В выпученных глазах Горанфло сменялись все степени и оттенки удивления.
— Однако, — продолжал аббат, — есть возможность все уладить. Священный пыл, который кипит в вашем благородном сердце, вреден вам в Париже, где столько злых глаз следят за вами. Я хочу, чтобы вы его остудили.
— Где, отец мой? — спросил Горанфло, убежденный, что ему не избежать тюрьмы.
— В провинции.
— Изгнание! — воскликнул Горанфло.
— Оставаясь здесь, вы рискуете подвергнуться гораздо более суровому наказанию, дражайший брат.
— А что мне грозит?
— Судебный процесс, который, вероятнее всего, закончится приговором к пожизненному тюремному заключению или даже к смертной казни.
Горанфло страшно побледнел. Он никак не мог взять в толк, почему ему может грозить пожизненное тюремное заключение или даже смертная казнь за то, что он всего-навсего напился в кабачке и провел ночь вне стен монастыря.

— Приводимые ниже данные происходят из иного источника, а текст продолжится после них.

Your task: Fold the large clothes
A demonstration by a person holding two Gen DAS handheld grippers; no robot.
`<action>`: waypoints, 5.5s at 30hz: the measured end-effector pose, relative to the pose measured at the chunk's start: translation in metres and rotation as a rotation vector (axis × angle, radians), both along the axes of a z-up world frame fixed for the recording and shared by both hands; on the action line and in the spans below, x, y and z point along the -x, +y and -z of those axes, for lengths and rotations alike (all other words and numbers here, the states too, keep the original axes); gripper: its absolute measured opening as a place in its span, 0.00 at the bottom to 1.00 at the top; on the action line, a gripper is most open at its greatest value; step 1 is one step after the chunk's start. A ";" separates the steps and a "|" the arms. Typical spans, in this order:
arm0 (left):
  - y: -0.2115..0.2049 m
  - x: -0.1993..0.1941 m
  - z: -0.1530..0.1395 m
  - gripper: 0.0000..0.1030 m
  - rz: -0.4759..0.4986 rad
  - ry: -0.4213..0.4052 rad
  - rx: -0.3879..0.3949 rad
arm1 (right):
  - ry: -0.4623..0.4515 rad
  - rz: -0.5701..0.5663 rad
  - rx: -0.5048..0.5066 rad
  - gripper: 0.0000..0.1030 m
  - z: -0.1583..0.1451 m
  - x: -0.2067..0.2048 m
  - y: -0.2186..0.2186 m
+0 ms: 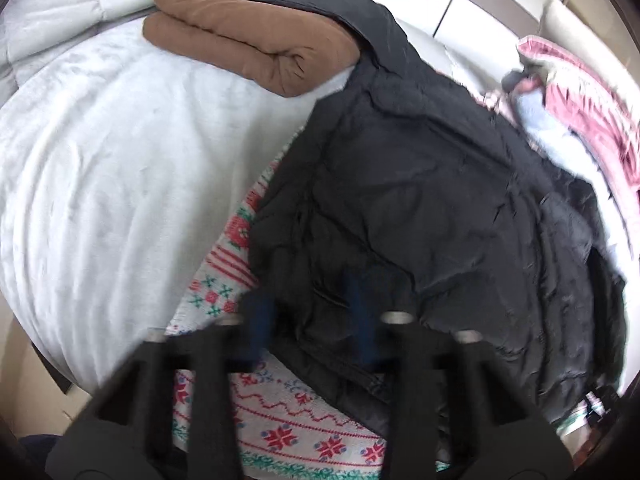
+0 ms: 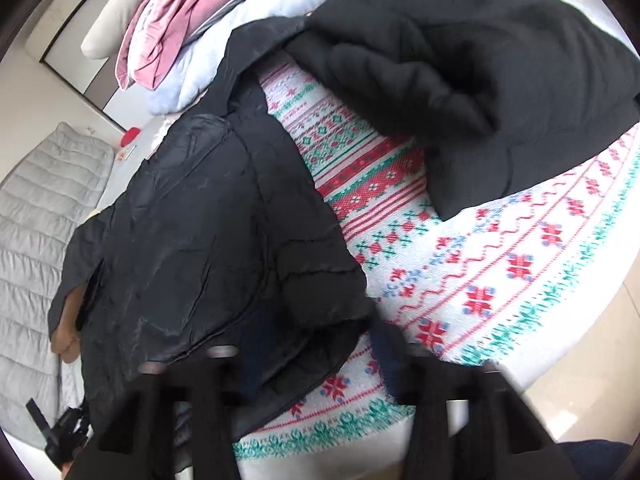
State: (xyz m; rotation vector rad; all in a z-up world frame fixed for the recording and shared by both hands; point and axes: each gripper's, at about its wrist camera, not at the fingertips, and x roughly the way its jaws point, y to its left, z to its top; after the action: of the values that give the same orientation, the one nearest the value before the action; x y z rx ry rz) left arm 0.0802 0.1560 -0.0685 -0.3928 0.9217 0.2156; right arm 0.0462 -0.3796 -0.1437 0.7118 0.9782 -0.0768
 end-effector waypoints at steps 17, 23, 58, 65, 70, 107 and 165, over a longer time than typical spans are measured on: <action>0.006 0.054 -0.043 0.31 -0.038 -0.095 0.031 | -0.085 0.008 0.206 0.34 -0.049 0.017 -0.006; 0.007 0.041 -0.082 0.50 -0.079 -0.169 0.011 | -0.285 0.061 0.153 0.68 -0.106 0.020 -0.032; -0.050 -0.210 -0.049 0.80 0.055 0.006 -0.103 | -0.282 0.438 0.024 0.08 -0.049 -0.237 -0.190; -0.032 -0.205 -0.052 0.80 0.026 0.000 -0.049 | -0.426 0.307 0.159 0.08 -0.103 -0.241 -0.145; -0.021 -0.204 -0.054 0.80 0.030 -0.004 -0.075 | -0.301 0.352 0.097 0.07 -0.063 -0.251 -0.142; 0.023 -0.207 -0.055 0.80 -0.047 0.004 0.035 | -0.290 -0.680 0.325 0.61 -0.077 -0.362 0.252; 0.091 -0.274 -0.202 0.05 -0.214 -0.394 -0.138 | -0.131 -0.218 -0.436 0.88 -0.050 -0.230 0.046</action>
State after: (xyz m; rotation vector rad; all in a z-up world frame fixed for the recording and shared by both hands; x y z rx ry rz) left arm 0.3541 0.2474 0.1337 -0.3884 0.4734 0.3808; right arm 0.2765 -0.3336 -0.0933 0.9895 0.9495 0.3798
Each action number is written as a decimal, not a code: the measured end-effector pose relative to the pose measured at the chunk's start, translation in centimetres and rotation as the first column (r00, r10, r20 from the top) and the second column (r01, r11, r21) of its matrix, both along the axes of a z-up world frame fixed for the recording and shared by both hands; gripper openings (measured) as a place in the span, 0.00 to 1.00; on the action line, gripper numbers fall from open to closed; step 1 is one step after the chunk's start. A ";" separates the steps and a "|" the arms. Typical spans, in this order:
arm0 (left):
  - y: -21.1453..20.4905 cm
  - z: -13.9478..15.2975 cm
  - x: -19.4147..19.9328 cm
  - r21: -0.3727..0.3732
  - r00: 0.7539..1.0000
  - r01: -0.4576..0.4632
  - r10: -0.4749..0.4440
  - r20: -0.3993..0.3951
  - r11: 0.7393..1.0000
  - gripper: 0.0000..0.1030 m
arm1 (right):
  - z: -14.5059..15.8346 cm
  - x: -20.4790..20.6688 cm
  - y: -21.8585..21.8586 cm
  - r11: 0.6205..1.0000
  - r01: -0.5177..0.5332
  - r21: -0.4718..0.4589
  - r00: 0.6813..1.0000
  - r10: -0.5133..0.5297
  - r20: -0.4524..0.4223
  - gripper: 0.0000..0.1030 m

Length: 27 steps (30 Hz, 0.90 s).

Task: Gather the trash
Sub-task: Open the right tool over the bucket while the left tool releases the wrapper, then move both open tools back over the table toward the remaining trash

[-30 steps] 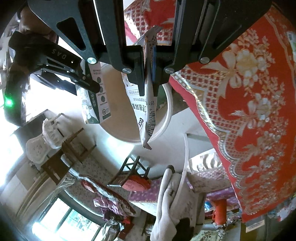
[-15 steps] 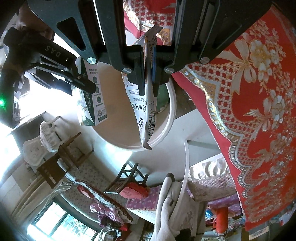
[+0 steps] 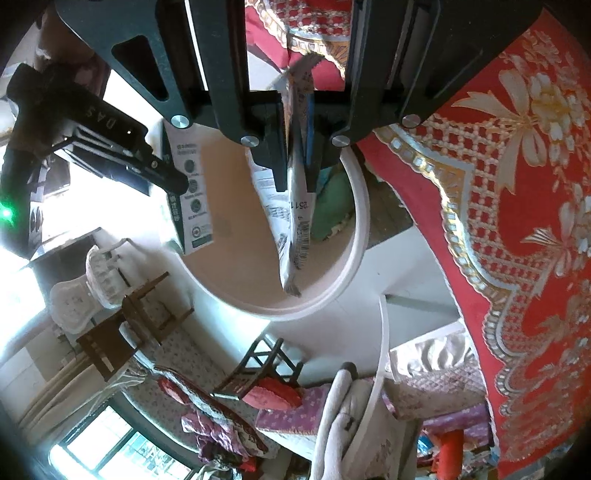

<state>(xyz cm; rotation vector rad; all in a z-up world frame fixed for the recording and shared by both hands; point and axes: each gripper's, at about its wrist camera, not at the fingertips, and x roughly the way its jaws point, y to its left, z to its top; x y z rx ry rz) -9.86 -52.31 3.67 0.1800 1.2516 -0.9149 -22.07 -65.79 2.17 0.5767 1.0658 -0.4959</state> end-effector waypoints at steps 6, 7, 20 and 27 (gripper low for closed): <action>0.8 0.2 -0.3 -0.042 1.000 -0.016 0.015 -0.027 0.999 0.48 | 0.0 -0.6 -0.4 0.999 0.034 0.007 0.999 -0.034 0.009 0.59; 0.9 0.4 -0.3 -0.035 1.000 -0.018 0.018 -0.017 0.999 0.48 | 0.0 -0.7 -0.5 0.999 0.035 0.009 0.999 -0.035 0.007 0.59; 5.5 2.7 0.0 0.000 0.983 -0.111 0.110 0.147 0.994 0.48 | 0.1 1.0 2.6 0.999 -0.046 0.013 0.999 0.046 0.006 0.59; 9.7 4.0 0.6 0.010 0.961 -0.183 0.177 0.211 0.983 0.48 | 1.1 3.0 5.0 0.995 -0.104 0.000 0.994 0.104 0.028 0.60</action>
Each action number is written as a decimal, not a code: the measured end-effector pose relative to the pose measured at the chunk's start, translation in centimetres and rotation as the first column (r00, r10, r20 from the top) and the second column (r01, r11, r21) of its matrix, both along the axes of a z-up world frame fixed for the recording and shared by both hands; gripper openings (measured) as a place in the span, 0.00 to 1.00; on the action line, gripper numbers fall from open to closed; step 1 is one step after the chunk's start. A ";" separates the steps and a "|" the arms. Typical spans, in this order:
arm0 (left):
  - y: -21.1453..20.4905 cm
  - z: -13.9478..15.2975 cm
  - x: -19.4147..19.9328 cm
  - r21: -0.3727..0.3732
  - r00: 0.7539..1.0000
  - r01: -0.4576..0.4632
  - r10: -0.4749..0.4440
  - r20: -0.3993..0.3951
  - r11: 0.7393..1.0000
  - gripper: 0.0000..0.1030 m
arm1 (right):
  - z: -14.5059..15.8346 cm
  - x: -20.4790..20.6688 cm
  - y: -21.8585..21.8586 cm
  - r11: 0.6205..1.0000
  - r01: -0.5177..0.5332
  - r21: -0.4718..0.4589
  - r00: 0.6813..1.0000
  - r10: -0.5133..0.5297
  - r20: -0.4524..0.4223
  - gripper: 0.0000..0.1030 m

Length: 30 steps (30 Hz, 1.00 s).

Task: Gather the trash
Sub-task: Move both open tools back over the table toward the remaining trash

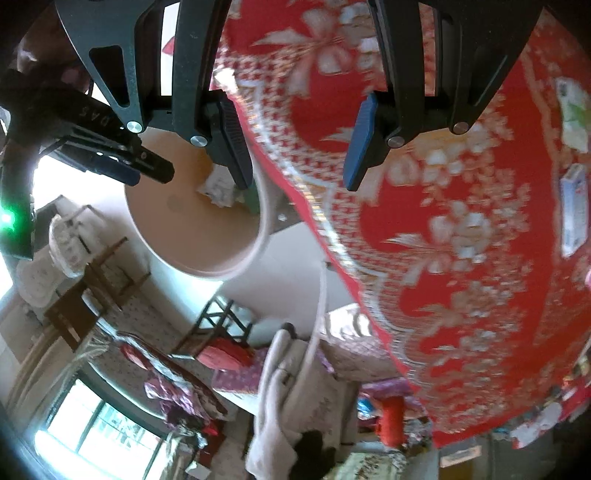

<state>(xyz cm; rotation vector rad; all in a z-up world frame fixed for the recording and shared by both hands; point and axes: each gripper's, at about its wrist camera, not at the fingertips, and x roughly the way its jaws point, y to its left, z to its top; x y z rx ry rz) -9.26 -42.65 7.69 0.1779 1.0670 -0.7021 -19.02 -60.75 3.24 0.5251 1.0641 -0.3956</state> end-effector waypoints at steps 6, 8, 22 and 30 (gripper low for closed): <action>4.3 1.2 1.4 0.008 0.995 -0.098 0.097 0.029 0.995 0.48 | 1.1 2.4 3.0 0.997 -0.073 -0.009 0.997 0.074 0.024 0.61; 5.9 1.4 1.8 0.013 0.990 -0.134 0.133 0.036 0.991 0.48 | 1.5 3.4 4.4 0.994 -0.107 -0.013 0.994 0.108 0.032 0.61; 19.9 1.1 3.9 0.071 0.913 -0.407 0.404 0.054 0.910 0.48 | 2.2 9.6 14.8 0.934 -0.356 -0.012 0.933 0.356 0.057 0.63; 26.4 -2.7 5.7 0.159 0.879 -0.475 0.473 0.056 0.865 0.50 | 2.0 11.8 19.5 0.884 -0.467 -0.001 0.883 0.466 0.055 0.63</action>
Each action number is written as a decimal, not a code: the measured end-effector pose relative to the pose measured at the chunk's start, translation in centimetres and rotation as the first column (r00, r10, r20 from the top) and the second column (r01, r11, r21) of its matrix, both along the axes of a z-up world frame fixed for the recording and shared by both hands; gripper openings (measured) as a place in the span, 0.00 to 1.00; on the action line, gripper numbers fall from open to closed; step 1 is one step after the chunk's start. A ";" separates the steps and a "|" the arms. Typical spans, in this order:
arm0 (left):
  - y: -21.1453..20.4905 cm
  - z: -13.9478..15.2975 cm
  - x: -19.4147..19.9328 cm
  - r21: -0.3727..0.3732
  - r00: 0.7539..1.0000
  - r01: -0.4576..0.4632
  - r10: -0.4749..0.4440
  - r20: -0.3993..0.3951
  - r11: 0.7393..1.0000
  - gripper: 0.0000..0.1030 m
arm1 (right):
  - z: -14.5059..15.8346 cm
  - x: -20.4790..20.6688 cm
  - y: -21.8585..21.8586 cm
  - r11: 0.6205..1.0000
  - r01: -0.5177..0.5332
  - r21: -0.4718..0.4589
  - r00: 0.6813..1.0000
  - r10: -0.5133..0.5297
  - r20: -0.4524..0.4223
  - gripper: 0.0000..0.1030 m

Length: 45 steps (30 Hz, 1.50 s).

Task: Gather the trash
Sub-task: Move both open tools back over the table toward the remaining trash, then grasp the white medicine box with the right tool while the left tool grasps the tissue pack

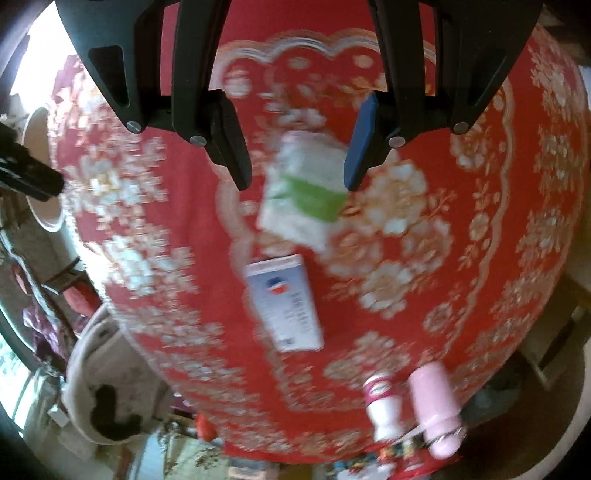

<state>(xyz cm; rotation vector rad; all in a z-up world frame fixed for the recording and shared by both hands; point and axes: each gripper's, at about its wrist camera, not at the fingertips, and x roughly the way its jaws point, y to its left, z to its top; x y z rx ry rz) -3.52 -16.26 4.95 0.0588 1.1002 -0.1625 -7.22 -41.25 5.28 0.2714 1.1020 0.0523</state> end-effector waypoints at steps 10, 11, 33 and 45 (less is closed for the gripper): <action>0.5 -1.6 1.7 -0.089 0.998 0.028 -0.033 -0.060 0.996 0.50 | -1.3 2.2 2.3 0.996 -0.087 0.015 0.995 0.087 -0.040 0.64; 0.3 -1.5 1.7 -0.110 0.997 0.042 -0.049 -0.061 0.993 0.50 | -1.3 2.4 2.4 0.995 -0.095 0.017 0.995 0.096 -0.041 0.64; 4.5 -0.8 4.0 -0.133 0.999 0.025 -0.031 -0.044 0.991 0.20 | -1.8 9.4 8.9 0.983 -0.182 0.037 0.982 0.184 -0.051 0.65; 10.7 1.0 4.7 -0.145 1.000 0.022 -0.024 -0.014 0.989 0.20 | -4.5 17.7 18.3 0.983 -0.171 -0.064 0.985 0.168 -0.047 0.51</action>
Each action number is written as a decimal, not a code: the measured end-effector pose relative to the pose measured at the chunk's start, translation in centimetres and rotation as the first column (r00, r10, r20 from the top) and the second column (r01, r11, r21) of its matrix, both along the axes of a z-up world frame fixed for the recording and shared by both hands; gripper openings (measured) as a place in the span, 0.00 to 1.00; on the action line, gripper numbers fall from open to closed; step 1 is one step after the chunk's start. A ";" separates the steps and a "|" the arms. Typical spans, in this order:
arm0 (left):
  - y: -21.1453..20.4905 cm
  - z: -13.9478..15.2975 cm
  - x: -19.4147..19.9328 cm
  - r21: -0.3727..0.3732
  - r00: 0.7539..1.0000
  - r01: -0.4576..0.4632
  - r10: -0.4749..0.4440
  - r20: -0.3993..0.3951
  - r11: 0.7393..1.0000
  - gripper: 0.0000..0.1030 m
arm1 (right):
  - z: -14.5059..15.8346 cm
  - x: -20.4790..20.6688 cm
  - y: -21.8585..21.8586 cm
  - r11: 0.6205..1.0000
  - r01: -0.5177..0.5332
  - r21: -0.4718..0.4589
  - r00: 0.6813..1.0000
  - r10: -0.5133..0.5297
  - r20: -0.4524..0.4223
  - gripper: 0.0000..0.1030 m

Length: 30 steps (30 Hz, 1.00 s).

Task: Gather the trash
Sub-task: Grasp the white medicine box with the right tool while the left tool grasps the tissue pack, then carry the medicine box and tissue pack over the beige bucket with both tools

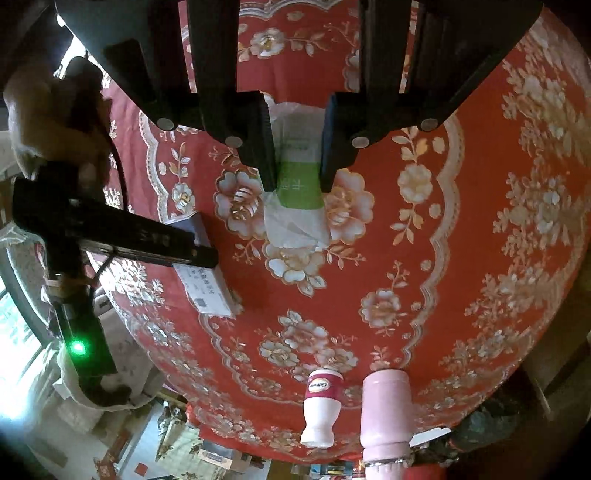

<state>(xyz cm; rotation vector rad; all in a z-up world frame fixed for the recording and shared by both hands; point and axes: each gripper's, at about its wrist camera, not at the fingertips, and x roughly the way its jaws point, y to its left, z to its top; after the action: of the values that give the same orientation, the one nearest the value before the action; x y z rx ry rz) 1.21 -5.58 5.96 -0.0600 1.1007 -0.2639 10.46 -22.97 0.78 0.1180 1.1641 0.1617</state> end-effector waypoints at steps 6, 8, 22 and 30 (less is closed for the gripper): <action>-0.6 0.1 0.7 0.020 0.999 0.040 -0.040 0.014 0.999 0.20 | 0.1 -0.1 0.1 0.999 0.018 -0.036 1.000 -0.017 0.027 0.46; -1.1 0.3 0.9 0.022 0.998 0.052 -0.052 0.019 0.998 0.20 | 0.8 -1.1 -0.3 0.999 0.032 -0.022 0.999 -0.031 0.042 0.46; -8.4 2.2 -1.9 0.062 0.988 0.125 -0.130 0.083 0.990 0.20 | 4.3 -10.3 -7.2 0.988 0.140 0.062 0.985 -0.146 0.093 0.46; -16.4 3.2 -5.5 0.053 0.977 0.190 -0.194 0.088 0.980 0.20 | 6.1 -16.1 -14.2 0.979 0.199 0.051 0.972 -0.204 0.120 0.46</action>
<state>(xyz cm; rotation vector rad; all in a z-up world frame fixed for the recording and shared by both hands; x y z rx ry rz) -4.30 -22.02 9.14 0.0984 1.0207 -0.4114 -5.64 -37.15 6.86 0.2561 1.0182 0.0116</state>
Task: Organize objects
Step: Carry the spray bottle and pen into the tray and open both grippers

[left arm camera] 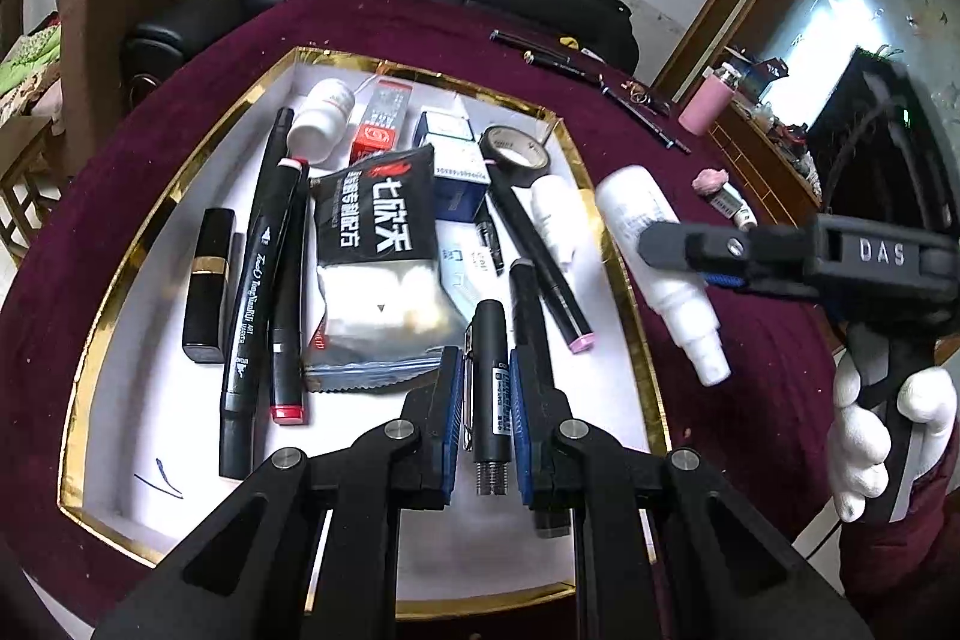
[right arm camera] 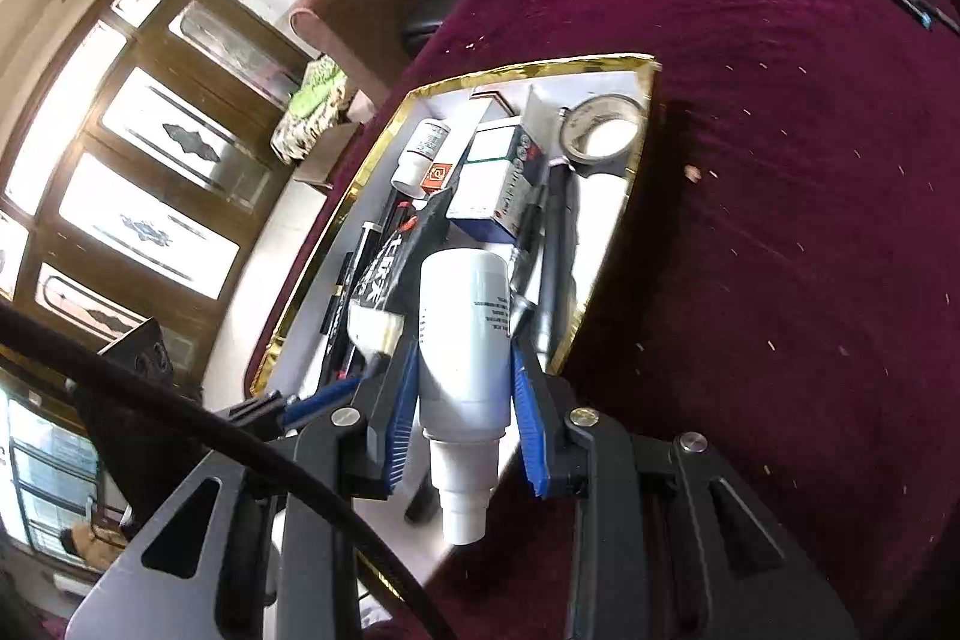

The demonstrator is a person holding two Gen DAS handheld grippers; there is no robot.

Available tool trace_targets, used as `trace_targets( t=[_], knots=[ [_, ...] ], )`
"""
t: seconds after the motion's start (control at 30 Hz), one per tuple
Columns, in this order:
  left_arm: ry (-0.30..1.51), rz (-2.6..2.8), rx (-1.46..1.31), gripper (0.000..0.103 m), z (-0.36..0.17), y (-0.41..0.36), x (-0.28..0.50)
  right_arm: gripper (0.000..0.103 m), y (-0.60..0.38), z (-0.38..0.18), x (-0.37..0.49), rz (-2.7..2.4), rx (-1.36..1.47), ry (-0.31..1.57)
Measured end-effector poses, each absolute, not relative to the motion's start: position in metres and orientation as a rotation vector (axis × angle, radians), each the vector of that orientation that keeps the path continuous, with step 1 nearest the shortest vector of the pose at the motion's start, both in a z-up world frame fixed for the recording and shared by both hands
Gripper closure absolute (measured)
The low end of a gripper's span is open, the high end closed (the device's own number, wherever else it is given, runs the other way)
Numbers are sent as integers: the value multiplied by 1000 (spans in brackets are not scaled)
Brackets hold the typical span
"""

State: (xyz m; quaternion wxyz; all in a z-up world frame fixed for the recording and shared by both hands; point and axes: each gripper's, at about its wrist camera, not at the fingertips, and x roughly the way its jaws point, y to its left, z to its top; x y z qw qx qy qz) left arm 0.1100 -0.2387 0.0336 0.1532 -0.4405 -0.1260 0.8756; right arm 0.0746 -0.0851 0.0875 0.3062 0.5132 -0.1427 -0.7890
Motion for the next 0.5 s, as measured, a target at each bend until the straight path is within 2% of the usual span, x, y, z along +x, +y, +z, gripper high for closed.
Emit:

— В то время как, ежели вы согласитесь на временное изгнание, возлюбленный брат, вы не только избегнете опасности, но еще и водрузите знамя веры в провинции. Все, что вы делали и говорили прошлой ночью, весьма опасно и даже немыслимо здесь, на глазах у короля и его проклятых миньонов, но в провинции это вполне допустимо. Отправляйтесь же поскорей, брат Горанфло, быть может, и сейчас уже слишком поздно и лучники короля уже получили приказ арестовать вас.
— Как! Преподобный отец, что я слышу? — лепетал монах, испуганно вращая глазами, ибо, по мере того как приор, чья снисходительность поначалу внушала ему самые радужные надежды, продолжал говорить, брат сборщик пожертвований все больше поражался чудовищным размерам, до которых раздувалось его прегрешение, по правде говоря, весьма простительное. — Вы сказали — лучники, а какое мне дело до лучников?
— Ну, если вам нет до них дела, то, может быть, у них найдется дело к вам.
— Но, значит, меня выдали? — спросил брат Горанфло.
— Я бы мог держать пари, что это так. Уезжайте же, уезжайте.
— Уехать, преподобный отец! — воскликнул растерявшийся Горанфло. — Но на что я буду жить, если уеду?
— О, нет ничего легче. Вы брат сборщик пожертвований для монастыря; вот этим вы и будете существовать. До нынешнего дня собранными пожертвованиями вы питали других; отныне сами будете ими питаться. И затем, вам нечего беспокоиться. Боже мой! Мысли, которые вы здесь высказывали, приобретут вам в провинции столько приверженцев, что, ручаюсь, вы ни в чем не будете испытывать недостатка.
Однако ступайте, ступайте с Богом и, не вздумайте возвращаться, пока не получите от нас приглашения.
И приор, ласково обняв монаха, легонько, но настойчиво подтолкнул его к двери кельи.